Implication on cloud computing: Message formats are advertised via RESTful API documentation (WADL lacks adoption) or via WSDLs for most SaaS providers. Consider a classic use-case where an enterprise uses SugarCRM, the leading provider of open source customer relationship management (CRM) software, deployed in the cloud as an off-premise SaaS model. The deployment of SugarCRM is available off-premise and the subscribing corporation can readily integrate, for example, their internally hosted order capture and fullfillment systems using a SugarCRM generated WSDL. Similar integration can take place using REST calls to cloud infrastructure providers such as Rackspace. All request and responses need to be checked for proper structure through schema validation or signature checks. Simple API version changes from a provider can have a dramatic effect on a corporation’s IT processes that heavily depend on cloud-based systems. Checking for message hygiene can pinpoint such issues and can serve as fundamental aspect of run-time API governance extended to cloud computing.

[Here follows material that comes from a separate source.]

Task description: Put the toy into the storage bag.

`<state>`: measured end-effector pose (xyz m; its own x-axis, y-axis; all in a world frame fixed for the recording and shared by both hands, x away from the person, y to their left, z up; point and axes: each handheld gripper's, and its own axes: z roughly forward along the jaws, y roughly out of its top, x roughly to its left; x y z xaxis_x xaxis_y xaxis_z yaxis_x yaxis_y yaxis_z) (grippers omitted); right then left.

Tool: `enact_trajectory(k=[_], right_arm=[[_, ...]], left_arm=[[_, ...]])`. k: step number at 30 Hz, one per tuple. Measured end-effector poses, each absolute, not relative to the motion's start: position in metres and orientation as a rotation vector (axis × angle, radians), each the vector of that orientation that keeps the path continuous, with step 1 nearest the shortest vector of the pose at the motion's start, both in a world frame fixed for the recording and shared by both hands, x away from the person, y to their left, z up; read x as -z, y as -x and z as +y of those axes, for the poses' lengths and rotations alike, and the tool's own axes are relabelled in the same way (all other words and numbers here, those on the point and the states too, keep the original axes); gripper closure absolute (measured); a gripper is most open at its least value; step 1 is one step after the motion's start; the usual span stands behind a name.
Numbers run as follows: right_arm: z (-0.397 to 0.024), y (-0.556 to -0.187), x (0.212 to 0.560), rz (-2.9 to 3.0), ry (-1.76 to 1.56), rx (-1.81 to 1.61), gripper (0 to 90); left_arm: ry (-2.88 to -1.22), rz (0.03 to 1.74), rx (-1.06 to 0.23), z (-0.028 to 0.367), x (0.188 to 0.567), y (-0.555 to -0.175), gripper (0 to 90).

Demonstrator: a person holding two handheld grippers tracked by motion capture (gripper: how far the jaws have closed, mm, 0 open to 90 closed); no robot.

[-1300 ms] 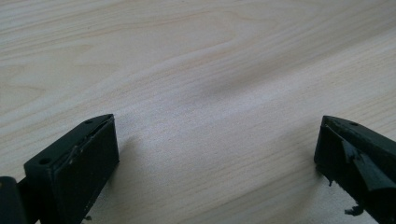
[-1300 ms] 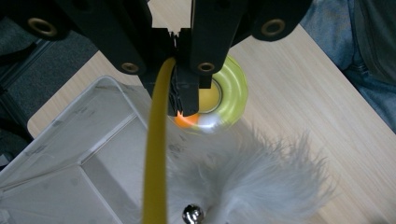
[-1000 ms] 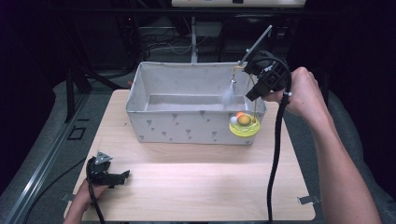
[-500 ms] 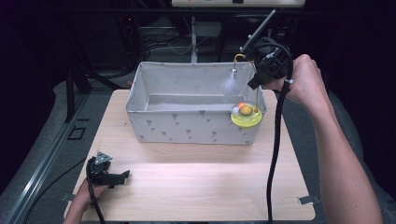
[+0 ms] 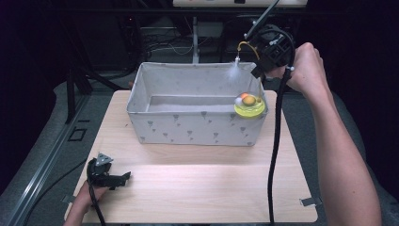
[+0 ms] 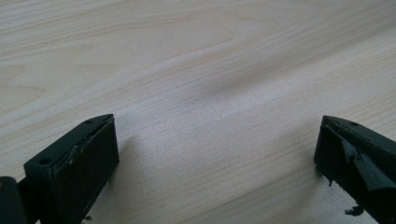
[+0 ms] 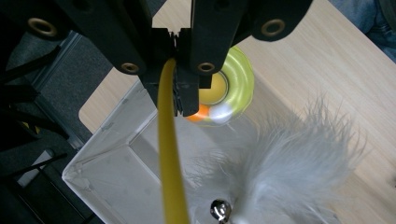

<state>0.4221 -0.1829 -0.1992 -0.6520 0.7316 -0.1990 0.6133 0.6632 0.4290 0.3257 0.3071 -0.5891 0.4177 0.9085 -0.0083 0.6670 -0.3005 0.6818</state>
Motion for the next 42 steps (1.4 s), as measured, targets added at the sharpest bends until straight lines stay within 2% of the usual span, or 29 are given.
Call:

Cloud computing will not be properly adopted by large corporations that haven’t yet figured out a Federated API strategy. Without Federated APIs, domains are relegated to isolated silos. How can an enterprise be expected to outsource aspects of its core infrastructure without having the fundamentals requirements for Federated API: Federated Identity Management, Interoperability, and Message Hygiene addressed across the enterprise. Building Federated APIs is the pre-requiste for a successful, enterprise-class cloud strategy. Building a strong infrastructure for Federated API requires run-time API enforcement, monitoring and security through API Gateways, portal and service Authentication and Authorization decisions via Identity Management and sound API testing across diverse message types, identity tokens and API security standards.